As you read this I am on my way to a six night, seven day retreat with my spiritual director. I made this adventure last year and am really looking forward to the experience once again. So I likely will not be posting on the blog next week. My typical routine is to write on Monday and Tuesday mornings and post Wednesday through Sunday. This week I will reside in a Sisters of Charity guest room. Private room with half bath, shared but private shower room. All meals included plus nice grounds for walking, rooms for prayer, art work. Just a lovely place. They even have a huge church in the building if I want to go there.
We changed from one internet/TV/phone provider to another last week so Bob in particular has been busy, busy this week with setting up remote controls, learning the remote basics and getting us all situated. I typed a smaller channel guide from the large one they provided.

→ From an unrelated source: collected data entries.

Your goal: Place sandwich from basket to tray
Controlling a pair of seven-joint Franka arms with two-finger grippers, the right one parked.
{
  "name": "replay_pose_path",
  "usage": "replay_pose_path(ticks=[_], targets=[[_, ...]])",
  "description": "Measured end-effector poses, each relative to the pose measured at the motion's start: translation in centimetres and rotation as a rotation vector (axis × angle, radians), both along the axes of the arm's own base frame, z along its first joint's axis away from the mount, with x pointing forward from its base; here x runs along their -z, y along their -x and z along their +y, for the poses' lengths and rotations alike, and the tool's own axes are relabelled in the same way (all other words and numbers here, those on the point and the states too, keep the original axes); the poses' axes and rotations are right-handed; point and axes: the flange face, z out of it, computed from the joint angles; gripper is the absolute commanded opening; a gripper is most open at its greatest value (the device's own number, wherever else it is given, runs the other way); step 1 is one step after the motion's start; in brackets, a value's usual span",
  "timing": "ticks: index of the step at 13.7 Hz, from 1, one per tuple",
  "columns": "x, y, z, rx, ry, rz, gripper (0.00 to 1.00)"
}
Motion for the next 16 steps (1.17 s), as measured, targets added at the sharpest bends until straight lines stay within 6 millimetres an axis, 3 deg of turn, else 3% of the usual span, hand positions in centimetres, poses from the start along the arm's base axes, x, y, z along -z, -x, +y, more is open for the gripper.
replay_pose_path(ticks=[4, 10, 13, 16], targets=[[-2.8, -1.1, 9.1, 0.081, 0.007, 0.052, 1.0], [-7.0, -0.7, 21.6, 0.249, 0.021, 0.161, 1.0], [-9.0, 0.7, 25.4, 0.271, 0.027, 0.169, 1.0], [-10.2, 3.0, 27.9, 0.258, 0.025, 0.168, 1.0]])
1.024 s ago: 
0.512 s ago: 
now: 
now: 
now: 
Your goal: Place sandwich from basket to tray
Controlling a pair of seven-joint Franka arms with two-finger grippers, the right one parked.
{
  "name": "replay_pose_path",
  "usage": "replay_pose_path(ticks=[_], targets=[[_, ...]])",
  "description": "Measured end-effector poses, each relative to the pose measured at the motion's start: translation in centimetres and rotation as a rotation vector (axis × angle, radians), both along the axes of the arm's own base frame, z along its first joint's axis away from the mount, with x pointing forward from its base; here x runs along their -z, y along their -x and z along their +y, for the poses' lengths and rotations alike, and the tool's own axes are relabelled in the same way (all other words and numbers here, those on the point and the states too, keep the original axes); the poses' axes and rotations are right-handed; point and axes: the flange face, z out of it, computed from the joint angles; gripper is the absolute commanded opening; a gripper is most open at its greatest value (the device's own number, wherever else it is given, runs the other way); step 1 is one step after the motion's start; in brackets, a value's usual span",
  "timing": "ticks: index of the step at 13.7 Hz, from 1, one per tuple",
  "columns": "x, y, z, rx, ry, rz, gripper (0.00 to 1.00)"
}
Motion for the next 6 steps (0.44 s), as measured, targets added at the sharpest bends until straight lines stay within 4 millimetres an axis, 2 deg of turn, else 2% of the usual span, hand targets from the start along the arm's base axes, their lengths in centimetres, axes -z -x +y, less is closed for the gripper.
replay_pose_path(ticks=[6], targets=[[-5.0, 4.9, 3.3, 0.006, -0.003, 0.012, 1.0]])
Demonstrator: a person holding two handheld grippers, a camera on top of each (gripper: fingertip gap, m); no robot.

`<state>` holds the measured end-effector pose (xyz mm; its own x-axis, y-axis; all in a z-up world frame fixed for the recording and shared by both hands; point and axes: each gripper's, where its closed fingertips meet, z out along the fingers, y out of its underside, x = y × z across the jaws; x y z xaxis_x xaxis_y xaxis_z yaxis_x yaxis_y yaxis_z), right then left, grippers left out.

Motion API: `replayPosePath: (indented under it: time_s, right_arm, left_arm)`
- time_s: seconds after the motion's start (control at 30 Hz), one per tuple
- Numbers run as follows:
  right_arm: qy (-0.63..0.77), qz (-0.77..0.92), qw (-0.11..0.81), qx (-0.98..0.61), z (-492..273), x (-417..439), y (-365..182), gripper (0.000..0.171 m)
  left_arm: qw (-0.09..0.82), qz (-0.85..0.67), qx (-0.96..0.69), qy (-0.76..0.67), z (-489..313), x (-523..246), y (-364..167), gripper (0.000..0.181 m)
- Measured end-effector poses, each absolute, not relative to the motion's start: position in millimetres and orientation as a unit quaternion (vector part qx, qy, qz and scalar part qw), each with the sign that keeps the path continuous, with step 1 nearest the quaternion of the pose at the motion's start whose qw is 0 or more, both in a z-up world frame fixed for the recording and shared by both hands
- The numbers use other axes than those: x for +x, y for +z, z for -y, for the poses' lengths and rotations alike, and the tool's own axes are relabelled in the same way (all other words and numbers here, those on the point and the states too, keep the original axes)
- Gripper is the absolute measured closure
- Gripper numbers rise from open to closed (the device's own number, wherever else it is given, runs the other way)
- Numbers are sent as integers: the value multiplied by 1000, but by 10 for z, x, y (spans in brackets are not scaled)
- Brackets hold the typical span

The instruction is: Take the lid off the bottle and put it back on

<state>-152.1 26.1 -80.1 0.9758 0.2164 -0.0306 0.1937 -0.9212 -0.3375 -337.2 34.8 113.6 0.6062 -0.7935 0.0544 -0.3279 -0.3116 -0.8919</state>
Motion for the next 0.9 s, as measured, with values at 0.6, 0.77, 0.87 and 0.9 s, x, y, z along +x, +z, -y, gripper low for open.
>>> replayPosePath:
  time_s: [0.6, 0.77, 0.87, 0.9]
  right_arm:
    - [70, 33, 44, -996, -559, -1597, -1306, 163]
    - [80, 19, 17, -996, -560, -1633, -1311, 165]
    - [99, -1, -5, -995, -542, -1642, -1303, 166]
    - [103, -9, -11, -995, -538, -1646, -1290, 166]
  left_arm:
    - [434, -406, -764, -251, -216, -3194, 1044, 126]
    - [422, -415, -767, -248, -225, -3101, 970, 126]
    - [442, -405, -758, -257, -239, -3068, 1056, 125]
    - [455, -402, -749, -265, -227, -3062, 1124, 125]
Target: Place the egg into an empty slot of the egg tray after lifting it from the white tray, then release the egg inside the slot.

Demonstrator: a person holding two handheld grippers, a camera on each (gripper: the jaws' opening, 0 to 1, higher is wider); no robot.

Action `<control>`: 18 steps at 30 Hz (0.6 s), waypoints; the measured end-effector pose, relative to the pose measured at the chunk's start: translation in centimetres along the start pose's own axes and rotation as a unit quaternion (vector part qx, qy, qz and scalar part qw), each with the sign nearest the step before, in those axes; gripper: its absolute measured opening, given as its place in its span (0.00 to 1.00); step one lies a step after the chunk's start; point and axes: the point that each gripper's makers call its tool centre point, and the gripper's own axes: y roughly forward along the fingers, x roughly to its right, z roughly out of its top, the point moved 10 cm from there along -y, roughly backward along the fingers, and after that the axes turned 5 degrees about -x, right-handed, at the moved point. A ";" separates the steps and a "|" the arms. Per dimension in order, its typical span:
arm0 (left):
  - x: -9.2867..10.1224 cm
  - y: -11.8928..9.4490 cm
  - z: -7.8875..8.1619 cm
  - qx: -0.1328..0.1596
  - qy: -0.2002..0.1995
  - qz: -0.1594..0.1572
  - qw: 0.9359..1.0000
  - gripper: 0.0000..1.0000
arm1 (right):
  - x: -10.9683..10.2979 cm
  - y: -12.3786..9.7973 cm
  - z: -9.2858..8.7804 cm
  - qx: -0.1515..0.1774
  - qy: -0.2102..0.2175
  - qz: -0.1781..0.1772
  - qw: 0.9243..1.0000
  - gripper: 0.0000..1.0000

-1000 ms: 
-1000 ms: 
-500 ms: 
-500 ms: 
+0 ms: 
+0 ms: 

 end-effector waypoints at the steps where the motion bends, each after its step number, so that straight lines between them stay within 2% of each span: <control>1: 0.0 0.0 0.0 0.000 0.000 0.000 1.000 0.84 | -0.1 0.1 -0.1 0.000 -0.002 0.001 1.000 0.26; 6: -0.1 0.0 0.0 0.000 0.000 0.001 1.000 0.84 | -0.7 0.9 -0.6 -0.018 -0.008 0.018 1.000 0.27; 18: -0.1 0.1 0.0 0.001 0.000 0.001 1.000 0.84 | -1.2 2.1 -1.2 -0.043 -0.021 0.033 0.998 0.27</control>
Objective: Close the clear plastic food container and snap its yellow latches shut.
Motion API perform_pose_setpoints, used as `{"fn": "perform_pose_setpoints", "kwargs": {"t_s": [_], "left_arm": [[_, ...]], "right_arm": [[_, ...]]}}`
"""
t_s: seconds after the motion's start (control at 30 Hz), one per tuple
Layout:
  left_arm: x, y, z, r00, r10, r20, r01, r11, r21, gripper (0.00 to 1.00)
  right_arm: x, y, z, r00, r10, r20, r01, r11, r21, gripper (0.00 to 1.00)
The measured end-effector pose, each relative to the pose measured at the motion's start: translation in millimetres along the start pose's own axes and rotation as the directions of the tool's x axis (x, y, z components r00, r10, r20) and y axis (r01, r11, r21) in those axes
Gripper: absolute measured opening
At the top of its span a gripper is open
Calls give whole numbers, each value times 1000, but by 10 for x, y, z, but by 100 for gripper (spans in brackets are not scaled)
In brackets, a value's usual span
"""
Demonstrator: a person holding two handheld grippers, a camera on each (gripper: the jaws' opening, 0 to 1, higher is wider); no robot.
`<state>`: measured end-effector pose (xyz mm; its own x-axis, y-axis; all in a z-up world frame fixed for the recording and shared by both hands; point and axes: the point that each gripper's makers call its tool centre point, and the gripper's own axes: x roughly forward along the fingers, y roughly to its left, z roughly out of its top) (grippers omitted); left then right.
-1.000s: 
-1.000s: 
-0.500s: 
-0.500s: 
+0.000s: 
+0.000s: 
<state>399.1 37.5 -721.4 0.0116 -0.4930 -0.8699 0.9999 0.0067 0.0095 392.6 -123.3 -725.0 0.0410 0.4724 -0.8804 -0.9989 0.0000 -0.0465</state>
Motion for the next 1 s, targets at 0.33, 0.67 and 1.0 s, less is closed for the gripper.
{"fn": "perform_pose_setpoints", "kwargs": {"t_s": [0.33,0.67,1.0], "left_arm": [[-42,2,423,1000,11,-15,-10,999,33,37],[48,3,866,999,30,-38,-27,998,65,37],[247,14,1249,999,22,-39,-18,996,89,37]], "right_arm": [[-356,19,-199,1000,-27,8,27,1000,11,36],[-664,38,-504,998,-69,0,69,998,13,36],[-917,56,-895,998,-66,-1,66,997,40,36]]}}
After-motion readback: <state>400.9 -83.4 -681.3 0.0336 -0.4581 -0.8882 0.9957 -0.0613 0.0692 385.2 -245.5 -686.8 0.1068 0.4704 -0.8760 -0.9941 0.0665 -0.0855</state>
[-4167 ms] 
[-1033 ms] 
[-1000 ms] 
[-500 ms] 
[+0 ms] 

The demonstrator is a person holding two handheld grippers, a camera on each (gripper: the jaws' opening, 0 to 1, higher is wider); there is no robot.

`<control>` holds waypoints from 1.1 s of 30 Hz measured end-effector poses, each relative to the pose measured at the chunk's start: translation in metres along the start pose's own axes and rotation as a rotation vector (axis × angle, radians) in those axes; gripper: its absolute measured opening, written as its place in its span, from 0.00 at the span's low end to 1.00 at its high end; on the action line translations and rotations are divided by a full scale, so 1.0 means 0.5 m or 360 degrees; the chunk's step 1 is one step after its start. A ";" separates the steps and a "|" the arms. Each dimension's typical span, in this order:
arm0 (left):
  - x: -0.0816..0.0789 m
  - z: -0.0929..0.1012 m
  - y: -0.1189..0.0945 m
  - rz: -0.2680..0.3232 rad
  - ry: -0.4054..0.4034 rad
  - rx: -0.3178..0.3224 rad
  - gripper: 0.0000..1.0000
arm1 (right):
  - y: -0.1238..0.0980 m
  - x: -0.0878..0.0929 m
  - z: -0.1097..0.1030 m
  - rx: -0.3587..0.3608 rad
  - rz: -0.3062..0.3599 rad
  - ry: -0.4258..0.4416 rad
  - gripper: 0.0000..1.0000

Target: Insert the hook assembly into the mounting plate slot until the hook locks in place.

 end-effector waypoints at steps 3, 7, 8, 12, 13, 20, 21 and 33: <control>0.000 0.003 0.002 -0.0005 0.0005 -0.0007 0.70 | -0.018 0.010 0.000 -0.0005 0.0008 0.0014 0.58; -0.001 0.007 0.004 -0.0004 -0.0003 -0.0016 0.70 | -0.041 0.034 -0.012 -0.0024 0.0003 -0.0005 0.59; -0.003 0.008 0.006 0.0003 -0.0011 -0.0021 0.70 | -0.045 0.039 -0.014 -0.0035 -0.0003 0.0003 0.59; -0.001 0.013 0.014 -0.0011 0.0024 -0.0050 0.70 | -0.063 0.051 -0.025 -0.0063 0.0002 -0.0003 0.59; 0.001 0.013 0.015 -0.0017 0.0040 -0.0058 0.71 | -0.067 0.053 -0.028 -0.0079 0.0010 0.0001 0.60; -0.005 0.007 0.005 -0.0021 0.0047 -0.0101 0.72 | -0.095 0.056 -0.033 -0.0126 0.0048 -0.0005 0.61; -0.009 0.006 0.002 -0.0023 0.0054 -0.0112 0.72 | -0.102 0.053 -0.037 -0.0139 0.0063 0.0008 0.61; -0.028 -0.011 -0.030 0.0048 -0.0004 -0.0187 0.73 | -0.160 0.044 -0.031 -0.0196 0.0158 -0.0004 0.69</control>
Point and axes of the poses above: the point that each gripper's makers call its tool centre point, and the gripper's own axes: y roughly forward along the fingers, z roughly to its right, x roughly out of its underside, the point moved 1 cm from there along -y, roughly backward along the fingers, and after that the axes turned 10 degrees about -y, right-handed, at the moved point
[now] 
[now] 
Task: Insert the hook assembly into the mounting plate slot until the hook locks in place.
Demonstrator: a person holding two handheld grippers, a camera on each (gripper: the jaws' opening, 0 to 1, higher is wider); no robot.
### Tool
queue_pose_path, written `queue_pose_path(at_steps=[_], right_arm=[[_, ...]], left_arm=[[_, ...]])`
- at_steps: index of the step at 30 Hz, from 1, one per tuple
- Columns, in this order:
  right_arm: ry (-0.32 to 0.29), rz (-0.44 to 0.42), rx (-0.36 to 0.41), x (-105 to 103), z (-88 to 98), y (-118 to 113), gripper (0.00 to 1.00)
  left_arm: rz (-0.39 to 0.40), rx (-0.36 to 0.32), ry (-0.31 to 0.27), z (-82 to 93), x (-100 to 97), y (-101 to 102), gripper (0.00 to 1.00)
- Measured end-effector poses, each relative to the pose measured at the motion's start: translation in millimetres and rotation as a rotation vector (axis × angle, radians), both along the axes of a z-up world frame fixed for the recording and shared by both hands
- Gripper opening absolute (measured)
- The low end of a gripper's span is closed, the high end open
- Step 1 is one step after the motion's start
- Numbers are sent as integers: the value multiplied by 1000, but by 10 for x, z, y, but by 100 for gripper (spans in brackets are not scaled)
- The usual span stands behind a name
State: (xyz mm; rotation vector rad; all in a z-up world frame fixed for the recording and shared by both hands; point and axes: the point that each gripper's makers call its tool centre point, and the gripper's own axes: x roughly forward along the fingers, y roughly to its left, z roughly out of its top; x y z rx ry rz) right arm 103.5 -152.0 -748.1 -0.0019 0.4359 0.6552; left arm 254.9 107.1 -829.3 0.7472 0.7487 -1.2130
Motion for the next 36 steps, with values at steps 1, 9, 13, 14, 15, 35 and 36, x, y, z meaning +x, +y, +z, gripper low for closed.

I have been learning how to use the CGM, (Continuous Glucose Monitor) to make my decisions about foods I eat, how often I eat, etc. The two most annoying things are when the alarm from this device rings in the night and when it loses signal. I even changed the device implanted on my arm on my own this week! Took out the old one (painless). Inserted the new one which was painless but still foreign to me. The hardest thing was getting the container for the new one open. I had to get Bob to do it. I was not strong enough. Grrr. Doctor has changed when I take one of the diabetic medications. We are still working to adjust some aspects of my care.
Lucky, our special beagle is improving with her new monthly arthritis injection, Librela. Her tail is much more straight as she walks now and she can walk further than 2 months ago. She still gets stiff (we can relate!) but she seems to be in much less pain.
Bob has resumed riding his bike at least once a week. We both walk for exercise most every morning. I have been clocking at least one mile a day. Told myself I can take a day off when there is morning rain. Trying to work up to longer walks which will be a challenge in this hot, humid weather. Ha! at the convent I can even walk when it rains! No idea how many times I will need to circle a floor to get a mile! Not quite ready to attempt their indoor stairs.
Three old dogs living here and maybe not new tricks, but adapting to changing ages, technology and health. Whew! It can be a lot of work to keep up, stay calm and work at something you are unfamiliar with. So that is the Dutina update!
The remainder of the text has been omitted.